The percentage of households with savings increases for Q1 2018
For Q1 2018, the percentage of households with savings rose to 36.6 percent from 35.6 percent in the previous quarter. According to respondents, they save money for the following reasons: (a) emergencies, (b) education, (c) health and hospitalization, (d) retirement, (e) purchase of real estate, and (f) business capital and investment. Among households with savings, almost two-thirds (63.6 percent) had bank deposit accounts while 44.3 percent kept their savings at home and 29.6 percent put their money in cooperatives, paluwagan, other credit/loan associations, and as investment (e.g., insurance and microfinance).

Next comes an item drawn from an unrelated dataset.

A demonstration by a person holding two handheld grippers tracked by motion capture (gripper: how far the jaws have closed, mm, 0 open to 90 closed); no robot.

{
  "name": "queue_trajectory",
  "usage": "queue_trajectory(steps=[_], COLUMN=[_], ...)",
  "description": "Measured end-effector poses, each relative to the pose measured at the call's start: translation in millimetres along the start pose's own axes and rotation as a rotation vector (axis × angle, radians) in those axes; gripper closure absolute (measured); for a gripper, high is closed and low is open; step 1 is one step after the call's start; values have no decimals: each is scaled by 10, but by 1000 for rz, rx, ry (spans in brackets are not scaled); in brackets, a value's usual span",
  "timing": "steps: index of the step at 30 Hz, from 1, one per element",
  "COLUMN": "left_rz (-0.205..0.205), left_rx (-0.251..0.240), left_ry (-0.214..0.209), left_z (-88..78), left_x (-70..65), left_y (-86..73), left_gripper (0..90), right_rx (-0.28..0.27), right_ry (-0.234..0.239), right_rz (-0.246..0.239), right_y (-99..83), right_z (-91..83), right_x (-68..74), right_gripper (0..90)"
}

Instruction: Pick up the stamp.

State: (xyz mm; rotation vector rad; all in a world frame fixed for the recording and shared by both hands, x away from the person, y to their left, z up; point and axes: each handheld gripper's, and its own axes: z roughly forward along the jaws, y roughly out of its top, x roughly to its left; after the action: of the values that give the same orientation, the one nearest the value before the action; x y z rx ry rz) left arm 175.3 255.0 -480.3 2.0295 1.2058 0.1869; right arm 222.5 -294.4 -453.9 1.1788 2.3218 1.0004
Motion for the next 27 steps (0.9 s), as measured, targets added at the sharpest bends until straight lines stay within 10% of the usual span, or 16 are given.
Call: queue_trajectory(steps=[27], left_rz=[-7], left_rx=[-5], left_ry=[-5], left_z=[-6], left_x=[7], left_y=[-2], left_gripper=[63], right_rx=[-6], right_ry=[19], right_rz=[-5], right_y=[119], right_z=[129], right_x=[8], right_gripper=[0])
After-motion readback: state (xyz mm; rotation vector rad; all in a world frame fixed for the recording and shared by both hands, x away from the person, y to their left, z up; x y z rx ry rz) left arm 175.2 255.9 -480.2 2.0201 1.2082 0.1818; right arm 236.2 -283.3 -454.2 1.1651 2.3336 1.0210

Meanwhile, the percentage of respondents who reported that they could set aside money for savings during the current quarter declined to 41.8 percent (from 43.6 percent for Q4 2017). However, the proportion of those that could set aside 10 percent or more of their monthly gross family income was higher at 39.2 percent (from 37.1 percent for Q4 2017).

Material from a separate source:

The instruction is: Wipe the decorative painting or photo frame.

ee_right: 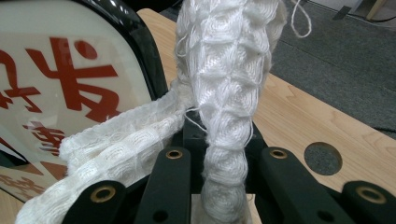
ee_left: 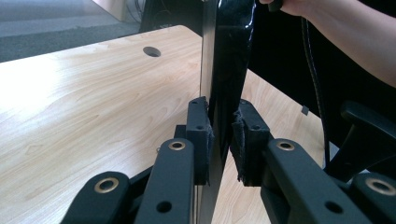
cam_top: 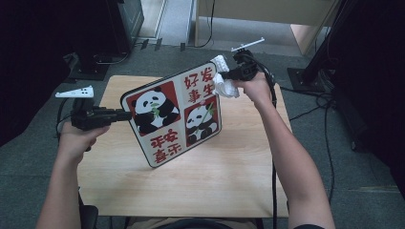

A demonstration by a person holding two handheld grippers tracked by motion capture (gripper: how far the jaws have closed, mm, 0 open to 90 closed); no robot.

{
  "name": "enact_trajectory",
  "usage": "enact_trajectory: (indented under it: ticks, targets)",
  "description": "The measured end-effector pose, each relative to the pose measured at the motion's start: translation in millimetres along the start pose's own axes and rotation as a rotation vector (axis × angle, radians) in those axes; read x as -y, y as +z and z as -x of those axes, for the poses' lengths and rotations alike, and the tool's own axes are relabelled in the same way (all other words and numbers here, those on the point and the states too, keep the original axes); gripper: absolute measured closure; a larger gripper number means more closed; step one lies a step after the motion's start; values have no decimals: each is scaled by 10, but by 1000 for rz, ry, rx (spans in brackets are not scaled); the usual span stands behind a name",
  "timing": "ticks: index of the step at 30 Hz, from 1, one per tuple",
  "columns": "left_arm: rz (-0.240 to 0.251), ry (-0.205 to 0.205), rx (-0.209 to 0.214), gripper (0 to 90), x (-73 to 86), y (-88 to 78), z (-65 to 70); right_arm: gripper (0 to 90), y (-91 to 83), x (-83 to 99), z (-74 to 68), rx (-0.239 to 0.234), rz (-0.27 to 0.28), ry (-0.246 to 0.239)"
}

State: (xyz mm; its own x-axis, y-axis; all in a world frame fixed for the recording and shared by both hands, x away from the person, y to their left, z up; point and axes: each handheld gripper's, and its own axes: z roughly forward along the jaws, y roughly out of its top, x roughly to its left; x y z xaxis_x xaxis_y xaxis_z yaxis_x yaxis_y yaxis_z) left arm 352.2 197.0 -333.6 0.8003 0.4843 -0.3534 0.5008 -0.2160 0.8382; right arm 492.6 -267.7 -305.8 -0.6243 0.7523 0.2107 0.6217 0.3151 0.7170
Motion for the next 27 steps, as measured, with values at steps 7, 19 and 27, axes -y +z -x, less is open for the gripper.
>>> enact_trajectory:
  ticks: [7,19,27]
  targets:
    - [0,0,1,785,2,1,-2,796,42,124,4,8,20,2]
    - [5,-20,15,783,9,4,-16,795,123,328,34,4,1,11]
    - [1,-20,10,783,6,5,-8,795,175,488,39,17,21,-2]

Consumers expect inflation and interest rates to rise and the exchange rate to depreciate for the year ahead
The survey results showed that consumers anticipated inflation to increase, interest rates to go up and peso to depreciate in the next 12 months. The number of respondents with views of higher inflation increased compared to that a quarter ago, reflecting stronger inflationary expectations over the next 12 months. Respondents anticipated the rate of increase in commodity prices to be above the government’s 2 to 4 percent inflation target range for 2018, at 4.7 percent over the course of the next 12 months (higher than the expected 3.6 percent in the Q4 2017 survey). Meanwhile, more respondents expected interest and unemployment rates to rise and the peso to depreciate against the US dollar over the next 12 months compared to a quarter ago.

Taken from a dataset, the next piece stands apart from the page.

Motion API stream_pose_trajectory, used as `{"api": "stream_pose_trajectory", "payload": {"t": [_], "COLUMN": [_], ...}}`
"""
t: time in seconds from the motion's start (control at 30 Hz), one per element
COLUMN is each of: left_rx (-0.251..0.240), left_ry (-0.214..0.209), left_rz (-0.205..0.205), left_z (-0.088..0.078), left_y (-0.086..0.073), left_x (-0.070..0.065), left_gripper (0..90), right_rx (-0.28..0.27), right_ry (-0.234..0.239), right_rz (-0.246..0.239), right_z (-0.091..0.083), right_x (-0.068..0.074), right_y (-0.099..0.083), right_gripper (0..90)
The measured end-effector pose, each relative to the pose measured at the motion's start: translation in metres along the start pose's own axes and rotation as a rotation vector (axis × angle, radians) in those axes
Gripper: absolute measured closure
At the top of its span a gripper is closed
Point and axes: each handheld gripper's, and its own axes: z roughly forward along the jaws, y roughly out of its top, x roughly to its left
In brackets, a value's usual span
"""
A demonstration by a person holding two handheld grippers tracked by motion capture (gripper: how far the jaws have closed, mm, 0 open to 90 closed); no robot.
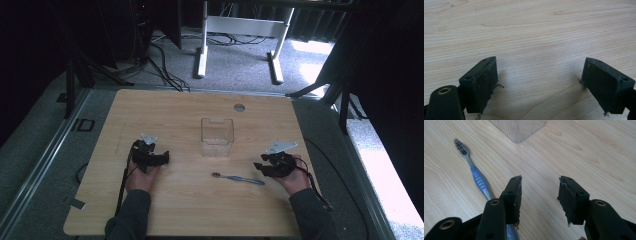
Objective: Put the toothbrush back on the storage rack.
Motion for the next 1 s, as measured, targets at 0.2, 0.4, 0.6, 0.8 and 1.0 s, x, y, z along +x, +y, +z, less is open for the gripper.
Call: {"api": "stream_pose_trajectory", "payload": {"t": [0.2, 0.4, 0.6, 0.8, 1.0], "left_rx": [0.000, 0.000, 0.000, 0.000, 0.000], "left_ry": [0.000, -0.001, 0.000, 0.000, -0.001], "left_rz": [0.001, 0.001, 0.001, 0.001, 0.001], "left_z": [0.000, 0.000, 0.000, 0.000, 0.000], "left_y": [0.000, 0.000, 0.000, 0.000, 0.000], "left_x": [0.000, 0.000, 0.000, 0.000, 0.000], "left_gripper": [13.9, 13.9, 13.9, 14.0, 14.0], "right_rx": [0.019, 0.029, 0.044, 0.061, 0.076], "right_ry": [0.012, 0.025, 0.034, 0.046, 0.056], "right_rz": [-0.051, -0.088, -0.130, -0.154, -0.181], "right_z": [-0.005, -0.009, -0.011, -0.011, -0.011], "right_x": [0.005, 0.009, 0.013, 0.016, 0.020], "right_y": [0.010, 0.018, 0.028, 0.035, 0.041], "right_gripper": [57.5, 62.3, 65.6, 67.7, 69.4]}}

OFW households that utilize their remittances for savings and investment decline for Q1 2018
Of the 478 households included in the survey that received OFW remittances for Q1 2018, 96.4 percent used the remittances that they received to purchase food and other household needs. The proportion of households that said so as well as those that allotted part of their remittances for debt payments (41.4 percent), savings (38.3 percent), investment (4.2 percent), and other miscellaneous expenses (2.7 percent) declined. Meanwhile, the percentage of OFW households who allocated part of their remittances for education (69.5 percent), medical expenses (54.6 percent), purchase of consumer durables (24.1 percent), purchase of house (15.9 percent), and purchase of motor vehicle (8.6 percent) increased.
About the survey
The Q1 2018 CES was conducted during the period 24 January - 3 February 2018. The CES samples were drawn from the Philippine Statistics Authority (PSA) Master Sample List of Households, which is considered a representative sample of households nationwide. The CES sample households were generated using a stratified multi-stage probability sampling scheme. It has a sample size of 5,569 households, of which 2,767 (49.7 percent) were from NCR and 2,802 (50.3 percent) from AONCR.
Of the sample size, 5,400 households responded to the survey, equivalent to a response rate of 97 percent (from 96.9 percent in the last quarter’s survey). The respondents consist of 2,708 households in NCR (with 97.9 percent response rate) and 2,692 households in AONCR (with 96.1 percent response rate). The majority of the respondents were from the low-income group (37.8 percent) and from the middle-income group (42.9 percent) while 19.3 percent were from the high-income group.